Le monde dont rêve le Médef

C'est l'Université d'été du Médef. Une occasion de beaux gueuletons et aussi à Gattaz de rappeler sa vision du monde.

 

Un monde où l'entreprise serait sans contrainte, tel est le rêve du patron et grand chef du Médef de père en fils. Quand on dit entreprise, il faut comprendre patron, bien sûr.
Car le refrain du Médef ne change pas. Si la croissance n'est pas là et si les patrons n'embauchent pas, c'est parce qu'il y a trop de fonctionnaires, trop d'investissement public, trop de charges sociales et d'impôts, trop de réglementations de tous ordres.
Mettons un tiers des fonctionnaires à la porte, allégeons d'un tiers les charges sociales, et avec lui les remboursements de sécu, retraites ..., arrêtons de construire routes, hopitaux, bibliothèques, écoles, universités, permettons aux patrons de licencier à tout va, de généraliser les contrats précaires, de baisser le SMIC, libérons-les des contraintes des réglementations sociales, environnementales, hygiéniques, et tout deviendra pour le mieux dans le meilleur des mondes possible !
Pour les patrons, c'est sûr. Mais pour les entreprises ? Mais pour les citoyens ?
Toutes les mesures préconisées par le patron héritier vont dans le même sens : appauvrir les citoyens et l'Etat pour enrichir l'entreprise. Ce qu'il ne veut pas comprendre, c'est que des citoyens pauvres ne consomment pas, ne dépensent pas, et n'alimentent pas la demande qui seule permet aux entreprises de croître. L'appauvrissement relatif de 90% des salariés français ces dernières années n'est pas pour rien dans la stagnation actuelle.
Les millions que s'accordent l'héritier Gattaz et les élites dirigeantes servent à gonfler les fonds d'investissement dans les îles vierges, à acquérir des riches villas au Maroc ou St Martin, à rouler dans des 4/4 géants made in Germay ou ailleurs, à faire travailler l'imagination des gestionnaires de la banque privée en quête d'optimisation fiscale, à doper le dumping fiscal des Etats. Bien peu d'effet sur la croissance et l'emploi.

Gattaz adore mettre en exemple l'Angleterre et l'Allemagne. Mais sans se pencher sur les côtés inhumains de l'évolution de ces pays. La précarité s'y étend, les jeunes ne peuvent plus faire de projet de vie, les salaires ne permettent plus de vivre. Il lorgne sur la Chine. Pourtant on y tue des DRH à force d'égoïsme et de mépris des salariés, des usines explosent tous les mois par absence ou non repect des réglementations. 
Et si Gattaz se remettait un peu en question? En Allemagne, qu'il admire tant, les entreprises se sont tournées depuis des siècle vers l'exportation, pendant que les patrons français restaient centrés sur leur pré-carré. Quand la balance commerciale allemande est positive de 100 milliards d'euro, celle de la France perd la même somme (et de combien serait le déficit sans les ventes d'armes).

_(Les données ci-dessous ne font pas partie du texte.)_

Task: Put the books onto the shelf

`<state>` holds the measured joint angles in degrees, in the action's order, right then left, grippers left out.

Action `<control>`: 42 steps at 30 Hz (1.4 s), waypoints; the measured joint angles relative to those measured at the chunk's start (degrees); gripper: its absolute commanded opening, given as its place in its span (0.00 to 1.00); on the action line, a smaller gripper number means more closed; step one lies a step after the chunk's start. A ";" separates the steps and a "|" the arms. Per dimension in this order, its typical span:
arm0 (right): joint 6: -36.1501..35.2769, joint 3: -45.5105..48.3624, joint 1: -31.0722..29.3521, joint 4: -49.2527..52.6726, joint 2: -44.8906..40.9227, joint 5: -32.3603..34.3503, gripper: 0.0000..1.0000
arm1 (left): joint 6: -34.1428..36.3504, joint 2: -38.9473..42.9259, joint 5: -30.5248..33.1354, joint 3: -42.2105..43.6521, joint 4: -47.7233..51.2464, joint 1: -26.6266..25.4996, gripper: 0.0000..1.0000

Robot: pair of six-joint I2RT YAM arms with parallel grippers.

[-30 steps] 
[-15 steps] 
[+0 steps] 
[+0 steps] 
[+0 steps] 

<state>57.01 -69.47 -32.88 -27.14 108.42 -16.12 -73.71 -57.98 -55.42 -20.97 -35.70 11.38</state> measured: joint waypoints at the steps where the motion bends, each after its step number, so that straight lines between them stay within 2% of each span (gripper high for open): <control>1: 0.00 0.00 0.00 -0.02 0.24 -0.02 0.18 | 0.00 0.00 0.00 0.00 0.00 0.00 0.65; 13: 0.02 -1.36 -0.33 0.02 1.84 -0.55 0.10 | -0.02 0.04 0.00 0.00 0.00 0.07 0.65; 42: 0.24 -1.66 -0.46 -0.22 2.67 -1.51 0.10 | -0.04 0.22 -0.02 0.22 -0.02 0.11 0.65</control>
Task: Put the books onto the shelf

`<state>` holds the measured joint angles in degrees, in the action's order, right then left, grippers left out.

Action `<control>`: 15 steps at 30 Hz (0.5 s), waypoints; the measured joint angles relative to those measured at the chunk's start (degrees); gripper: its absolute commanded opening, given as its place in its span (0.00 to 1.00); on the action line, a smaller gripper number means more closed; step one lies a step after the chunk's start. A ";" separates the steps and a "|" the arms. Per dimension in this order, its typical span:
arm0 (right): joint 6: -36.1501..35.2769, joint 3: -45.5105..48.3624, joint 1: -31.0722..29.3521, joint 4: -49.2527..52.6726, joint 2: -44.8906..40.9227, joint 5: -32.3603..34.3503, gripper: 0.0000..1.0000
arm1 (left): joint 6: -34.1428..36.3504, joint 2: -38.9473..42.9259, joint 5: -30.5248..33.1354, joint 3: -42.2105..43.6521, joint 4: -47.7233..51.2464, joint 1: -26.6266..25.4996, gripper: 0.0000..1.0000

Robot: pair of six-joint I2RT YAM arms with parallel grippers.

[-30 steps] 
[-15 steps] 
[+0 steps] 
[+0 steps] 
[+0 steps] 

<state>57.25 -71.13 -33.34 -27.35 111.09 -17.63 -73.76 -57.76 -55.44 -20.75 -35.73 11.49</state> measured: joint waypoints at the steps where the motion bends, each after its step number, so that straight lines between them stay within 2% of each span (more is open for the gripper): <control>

Les produits allemands sont fiables, innovants, bien vendus. Ils sont chers, mais leur qualité le justifie. Quand une grande entreprise va à l'export, elle emmène avec elle ses sous-traitants, qu'elle perçoit comme des alliés et non des inférieurs taillables et corvéables à merci. L'écart de charges n'y est pour rien, si tant est qu'il soit défavorable à la France.
Non Monsieur Gattaz, tout n'est pas la faute de l'Etat. Les entreprises ont leur destin en main, si les entreprises françaises piétinent c'est dû surtout à la frilosité de nombre d'entre elles, leur manque d'ambition, la peur de l'étranger, le non respect des clients. Et remplacer des smicards par des précaires à 700€ par mois ne fera qu'agraver le problème.
Le riche Gattaz rêve d'un monde où tous seraient pauvres pour qu'il puisse être de plus en plus riche. Sauf qu'il aura coupé la branche sur laquelle la bonne fortune l'a assis!